Mr. Siegel said he was happy that four ultra-Orthodox Jews from Neturei Karta joined his demonstration. (Neturei Karta is the Satmar breakaway group that defines itself with its hatred of Israel.)
“That really incensed our opposition, because they didn’t want to see Orthodox Jews opposing Israel,” he said. “I thought it was important to have them with us to make the statement that the protest was not Jews versus non-Jew, but rather it’s Zionists vs non-Zionists.”
Other protesters included Mr. Hassan, some other Palestinians, “and a few friends of various backgrounds who just came out to support the Palestinian cause.”
He said the goal was not to protest Magen David Adom.
“We have nothing against ambulances,” he said. “This was an event billed as a breakfast for Israel. It happened on the weekend of the anniversary of Israel’s independence day. It was a pro-Israel event and an Israeli independence day celebration.”
Ruthie Levi, who lives four short blocks away from Congregation Beth Sholom, was upset by Rabbi Lipman’s post about the demonstration — and by the response it generated.
Among the comments that sparked her ire: “Time for rest of Jews in Teaneck to come home.” “So upsetting — it’s not the same America it used to be.” “May 19, 1938. ‘Who ever thought it could happen in….’now, Teaneck.”
She posted a different picture of the demonstration on her Facebook page and wrote: “America is a land of free speech & assembly. Our local Teaneck PD did a great job of keeping all groups separate (a counter pro Israel group sprung up, approx 30 people).
“Reading the comments (which Dov has continued to let run wild, without curating or correcting them), you would have thought that Teaneck was embroiled in a battle for its very existence. The ignorance of the facts was unbelievable, the tales that were spun & the racism exhibited was abhorrent, the virtual muscle that was flexed was dangerous & inflammatory. & the comments from those living in Israel about the end of Teaneck being nigh, etc. were absolutely absurd & self serving, quite honestly. Protests happen, ahem, even in the holy city of Jerusalem. Democracy, it just works.”

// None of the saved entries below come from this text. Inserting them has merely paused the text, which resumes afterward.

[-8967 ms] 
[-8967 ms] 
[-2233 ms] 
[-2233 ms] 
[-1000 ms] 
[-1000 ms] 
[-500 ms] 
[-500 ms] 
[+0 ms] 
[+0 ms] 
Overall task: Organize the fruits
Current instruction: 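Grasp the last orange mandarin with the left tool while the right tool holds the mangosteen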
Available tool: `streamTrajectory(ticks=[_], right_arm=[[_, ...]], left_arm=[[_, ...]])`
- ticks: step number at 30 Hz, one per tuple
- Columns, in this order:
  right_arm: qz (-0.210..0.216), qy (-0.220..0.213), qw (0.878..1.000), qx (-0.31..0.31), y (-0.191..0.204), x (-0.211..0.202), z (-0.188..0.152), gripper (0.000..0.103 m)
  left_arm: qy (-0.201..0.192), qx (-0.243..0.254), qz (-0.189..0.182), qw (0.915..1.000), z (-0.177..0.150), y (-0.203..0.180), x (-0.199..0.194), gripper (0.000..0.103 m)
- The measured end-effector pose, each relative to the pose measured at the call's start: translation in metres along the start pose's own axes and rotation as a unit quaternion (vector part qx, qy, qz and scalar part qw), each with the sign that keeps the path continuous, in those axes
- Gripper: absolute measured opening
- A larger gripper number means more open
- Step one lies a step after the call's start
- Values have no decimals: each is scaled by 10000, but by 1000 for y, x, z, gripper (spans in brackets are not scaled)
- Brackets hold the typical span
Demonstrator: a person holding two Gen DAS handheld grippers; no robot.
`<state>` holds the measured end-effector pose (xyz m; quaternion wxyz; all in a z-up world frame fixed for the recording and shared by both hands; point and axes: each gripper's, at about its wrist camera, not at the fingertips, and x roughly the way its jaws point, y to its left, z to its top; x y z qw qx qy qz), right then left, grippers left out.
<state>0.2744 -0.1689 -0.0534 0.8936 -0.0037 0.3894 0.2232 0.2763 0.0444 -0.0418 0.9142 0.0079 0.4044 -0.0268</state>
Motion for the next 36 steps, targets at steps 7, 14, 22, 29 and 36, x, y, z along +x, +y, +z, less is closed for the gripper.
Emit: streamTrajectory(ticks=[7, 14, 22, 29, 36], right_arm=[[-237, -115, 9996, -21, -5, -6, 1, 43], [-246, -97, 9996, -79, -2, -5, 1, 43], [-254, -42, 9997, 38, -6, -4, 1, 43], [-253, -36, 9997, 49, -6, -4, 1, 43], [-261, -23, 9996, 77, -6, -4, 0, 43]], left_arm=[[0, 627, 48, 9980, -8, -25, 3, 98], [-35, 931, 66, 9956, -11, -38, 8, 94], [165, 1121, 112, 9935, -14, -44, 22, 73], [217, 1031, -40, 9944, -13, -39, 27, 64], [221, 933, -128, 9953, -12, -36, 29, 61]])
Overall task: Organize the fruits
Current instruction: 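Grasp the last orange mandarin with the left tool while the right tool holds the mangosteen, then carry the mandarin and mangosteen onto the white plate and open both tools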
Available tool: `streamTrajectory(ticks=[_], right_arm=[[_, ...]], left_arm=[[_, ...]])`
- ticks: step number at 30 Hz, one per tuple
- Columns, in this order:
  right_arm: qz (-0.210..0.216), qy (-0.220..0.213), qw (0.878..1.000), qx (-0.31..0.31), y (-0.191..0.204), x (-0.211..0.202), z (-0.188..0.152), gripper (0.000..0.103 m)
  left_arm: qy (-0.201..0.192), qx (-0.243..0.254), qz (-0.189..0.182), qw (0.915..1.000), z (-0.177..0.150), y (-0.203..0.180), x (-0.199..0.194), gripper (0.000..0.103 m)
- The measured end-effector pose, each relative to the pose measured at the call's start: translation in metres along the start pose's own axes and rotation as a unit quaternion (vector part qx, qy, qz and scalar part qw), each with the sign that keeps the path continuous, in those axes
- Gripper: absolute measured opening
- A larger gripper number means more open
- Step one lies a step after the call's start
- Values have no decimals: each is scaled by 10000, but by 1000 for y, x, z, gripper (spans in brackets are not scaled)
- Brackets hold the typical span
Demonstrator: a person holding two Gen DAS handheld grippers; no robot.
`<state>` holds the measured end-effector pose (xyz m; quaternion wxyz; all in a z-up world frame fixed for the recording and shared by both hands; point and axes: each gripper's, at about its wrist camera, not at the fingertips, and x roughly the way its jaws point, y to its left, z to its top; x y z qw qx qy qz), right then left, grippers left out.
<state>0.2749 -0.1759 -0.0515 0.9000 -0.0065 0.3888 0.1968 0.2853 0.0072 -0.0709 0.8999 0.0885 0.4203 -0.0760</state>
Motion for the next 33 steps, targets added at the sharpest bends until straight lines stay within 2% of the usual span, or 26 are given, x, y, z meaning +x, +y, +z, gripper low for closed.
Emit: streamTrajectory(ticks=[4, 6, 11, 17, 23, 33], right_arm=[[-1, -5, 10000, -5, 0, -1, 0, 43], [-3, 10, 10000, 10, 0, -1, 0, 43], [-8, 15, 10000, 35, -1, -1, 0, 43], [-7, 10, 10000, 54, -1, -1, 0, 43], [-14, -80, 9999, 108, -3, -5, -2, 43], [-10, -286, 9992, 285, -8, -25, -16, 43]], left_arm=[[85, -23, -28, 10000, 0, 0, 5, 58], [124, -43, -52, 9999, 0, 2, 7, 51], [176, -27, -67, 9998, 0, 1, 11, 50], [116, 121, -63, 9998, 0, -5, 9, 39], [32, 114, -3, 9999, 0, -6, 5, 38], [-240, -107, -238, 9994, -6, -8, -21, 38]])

But Rabbi Lipman said his post was important and responsible.
“I believe that people trying to sweep away the significance of such a blatant, public display of anti-Semitism in Teaneck and suggesting that the protest was insignificant is misreading the situation and a mistake,” he said.
“In my opinion, public displays of anti-Semitism — no matter how small — should never be ignored or swept away with any explanation or justification — and cannot be accepted as legitimate examples of free speech and the right to demonstrate or protest.”